Let me come to the point. What I refer to by "the smile" is not just what you have to put on your face. It’s the cheerfulness that reflects on the outside when the thrill of tackling a challenge would be the driving factor. When you think of the innate satisfaction of achieving a seemingly impossible feat which you have set out to achieve and not think about how many hardships you'd have to go through, then it’s easy to have 'the smile'.


The trouble with such a scenario is that success in such situations begins to be the 'expected' instead of the 'outstanding'. But that is food for thought for some other post. This one is about 'the smile'.


It could be that after the daunting tasks that I set out to achieve at the beginning, many simplistic tasks don't challenge me enough, but of late the sheer tediousness of simple tasks is beginning to weigh me down, and I have been putting off work just because it’s not challenging enough. And the smile has been missing ever since.


I realize now that I have been trying to put the cart before the horse. It should not be the challenge that one should enjoy rather than the joy of completing a task to the best of one's ability, however trivial it may appear to the intellect. It's the smile that is important and not the challenge. The smile would always have to be the single unquantifiable factor and not proportional to the task at hand, simply because of the fact that a smile does not have degrees. There is no measurement to the amount of a smile. It is, to put it bluntly - a binary. It either is there or is not. There is no more to it than less.


To be successful one should not aim at achieving the impossible; or climb Mt. Everest every time there is a chance, but to look at the satisfaction of a job well done. It’s important to have 'the smile' and not to measure it.

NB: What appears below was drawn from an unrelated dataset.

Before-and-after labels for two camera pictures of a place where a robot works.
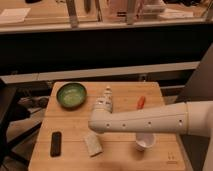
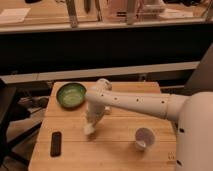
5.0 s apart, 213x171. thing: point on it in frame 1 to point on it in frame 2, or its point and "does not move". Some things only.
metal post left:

Success in the end is just to quote one of my friends, "Doesn't even matters" (improper grammar intentional). It's the journey and not the destination or the speed with which you travel that matters.

Tuesday, December 23, 2008

The Trouble with Harry

That's is a 1955 movie I watched recently. The tag line of the movie says "The trouble with Harry is that he's dead". It's from Hitchcock, but probably the only one of its kind. Hitchcock is famous for being a great exponent of the suspense/thriller genre but in this movie he tries to tickle the funny bone (He doesn't do particularly well, which is evident by the fact that probably you would have never heard of this movie before).

But this post is not about Hitchcock or the movie. There's Wikipedia for that.
In the movie the character of the wife of Harry, (who ends up killing Harry later because he comes looking for her to the quiet little town) tells another character (an eccentric artist), "On the day of our marriage, I read my horoscope which said, 'You should not start a new project today, for if you do, you'll never be able to finish it'. So I just left and came here."

Of course Hitchcock was famous for his telling commentary on the human subconscious and this dialogue though absurd, carries more meaning to it than seems obvious.

We keep finding excuses for what we are just simply afraid of doing.
Had the wife of Harry just stayed and decided to complete what she started; had she taken the chance which she was on the verge of anyway taking, the trouble with Harry wouldn't have started in the first place.

We keep on putting off things just to avoid having to face the "consequences".
Well if you look at it, you anyway end up facing the consequence of not doing it, which more often then not, you regret later.

So why not regret having done it, than having to regret not having done it at all.
And there's always the sweet chance that you end up committing the "best" mistake of all.